About this task |
State the number of lines that hold "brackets" in the records below, with no other words.

Material provided |
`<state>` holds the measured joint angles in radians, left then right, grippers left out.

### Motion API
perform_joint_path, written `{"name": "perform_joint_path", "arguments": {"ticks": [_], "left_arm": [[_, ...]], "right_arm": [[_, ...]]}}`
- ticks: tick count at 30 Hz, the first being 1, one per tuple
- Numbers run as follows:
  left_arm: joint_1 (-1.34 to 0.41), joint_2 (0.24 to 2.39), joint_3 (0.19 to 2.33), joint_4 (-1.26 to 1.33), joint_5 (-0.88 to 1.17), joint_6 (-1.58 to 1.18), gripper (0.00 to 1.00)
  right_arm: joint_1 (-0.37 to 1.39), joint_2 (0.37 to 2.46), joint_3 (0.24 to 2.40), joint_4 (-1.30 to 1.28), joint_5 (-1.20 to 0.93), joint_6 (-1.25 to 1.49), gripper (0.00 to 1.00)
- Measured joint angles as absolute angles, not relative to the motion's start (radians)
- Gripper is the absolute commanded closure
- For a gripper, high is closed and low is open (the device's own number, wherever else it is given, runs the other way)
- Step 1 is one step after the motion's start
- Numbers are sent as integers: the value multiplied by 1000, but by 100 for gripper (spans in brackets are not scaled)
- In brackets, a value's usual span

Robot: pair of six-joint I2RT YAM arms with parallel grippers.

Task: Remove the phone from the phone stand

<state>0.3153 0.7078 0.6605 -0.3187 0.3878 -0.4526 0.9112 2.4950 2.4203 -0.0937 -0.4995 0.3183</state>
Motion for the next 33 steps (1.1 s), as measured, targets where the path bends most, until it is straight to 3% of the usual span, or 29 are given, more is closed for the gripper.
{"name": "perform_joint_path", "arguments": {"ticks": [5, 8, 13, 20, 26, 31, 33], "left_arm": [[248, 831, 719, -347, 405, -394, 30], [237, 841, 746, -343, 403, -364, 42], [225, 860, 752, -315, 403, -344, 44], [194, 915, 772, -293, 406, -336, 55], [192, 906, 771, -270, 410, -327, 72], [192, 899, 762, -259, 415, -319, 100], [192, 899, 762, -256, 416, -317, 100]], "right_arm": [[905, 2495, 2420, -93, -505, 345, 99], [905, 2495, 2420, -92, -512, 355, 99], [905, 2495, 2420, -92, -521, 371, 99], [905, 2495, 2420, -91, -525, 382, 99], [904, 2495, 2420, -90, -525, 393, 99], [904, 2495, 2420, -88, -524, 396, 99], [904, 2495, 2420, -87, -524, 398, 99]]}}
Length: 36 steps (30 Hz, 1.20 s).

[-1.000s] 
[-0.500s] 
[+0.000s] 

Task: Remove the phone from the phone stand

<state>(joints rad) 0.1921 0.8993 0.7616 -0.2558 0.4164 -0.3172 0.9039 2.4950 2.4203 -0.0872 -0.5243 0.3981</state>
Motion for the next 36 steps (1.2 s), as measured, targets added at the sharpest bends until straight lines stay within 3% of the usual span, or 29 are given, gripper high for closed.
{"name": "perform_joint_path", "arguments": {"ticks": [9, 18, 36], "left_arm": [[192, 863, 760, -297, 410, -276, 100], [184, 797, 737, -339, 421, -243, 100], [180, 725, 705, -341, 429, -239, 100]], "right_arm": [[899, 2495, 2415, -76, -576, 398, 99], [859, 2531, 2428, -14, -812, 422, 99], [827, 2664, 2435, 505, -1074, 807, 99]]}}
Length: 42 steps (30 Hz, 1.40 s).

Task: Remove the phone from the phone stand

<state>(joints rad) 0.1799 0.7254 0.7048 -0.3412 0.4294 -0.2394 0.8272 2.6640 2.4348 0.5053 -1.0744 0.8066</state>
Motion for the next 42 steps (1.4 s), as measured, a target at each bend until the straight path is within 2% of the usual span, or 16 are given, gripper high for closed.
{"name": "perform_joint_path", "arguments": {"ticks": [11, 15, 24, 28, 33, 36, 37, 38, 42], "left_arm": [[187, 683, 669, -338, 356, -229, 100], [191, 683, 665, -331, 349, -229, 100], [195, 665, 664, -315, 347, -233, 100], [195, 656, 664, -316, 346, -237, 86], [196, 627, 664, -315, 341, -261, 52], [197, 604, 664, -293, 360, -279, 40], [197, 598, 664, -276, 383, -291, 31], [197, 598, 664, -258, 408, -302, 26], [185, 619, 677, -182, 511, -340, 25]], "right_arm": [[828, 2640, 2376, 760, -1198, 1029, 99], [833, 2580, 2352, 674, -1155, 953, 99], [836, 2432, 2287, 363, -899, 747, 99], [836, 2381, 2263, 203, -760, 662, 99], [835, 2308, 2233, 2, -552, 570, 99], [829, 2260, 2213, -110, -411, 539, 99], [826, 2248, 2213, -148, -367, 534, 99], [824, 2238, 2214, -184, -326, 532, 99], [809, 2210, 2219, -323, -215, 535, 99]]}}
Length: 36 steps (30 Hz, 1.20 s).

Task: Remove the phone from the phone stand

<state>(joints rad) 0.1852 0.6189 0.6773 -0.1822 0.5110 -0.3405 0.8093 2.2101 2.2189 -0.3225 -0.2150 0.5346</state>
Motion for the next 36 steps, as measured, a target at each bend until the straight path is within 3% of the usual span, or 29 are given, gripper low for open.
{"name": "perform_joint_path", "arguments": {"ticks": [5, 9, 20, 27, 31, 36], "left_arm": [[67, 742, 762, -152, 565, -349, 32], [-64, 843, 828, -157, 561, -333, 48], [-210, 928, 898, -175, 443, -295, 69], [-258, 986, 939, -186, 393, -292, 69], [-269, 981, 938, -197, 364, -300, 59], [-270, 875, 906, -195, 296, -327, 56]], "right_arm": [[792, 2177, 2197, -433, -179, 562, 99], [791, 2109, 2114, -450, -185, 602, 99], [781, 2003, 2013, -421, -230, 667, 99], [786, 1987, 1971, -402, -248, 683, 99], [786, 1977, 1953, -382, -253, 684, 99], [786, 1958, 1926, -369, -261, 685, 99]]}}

Your solution |
2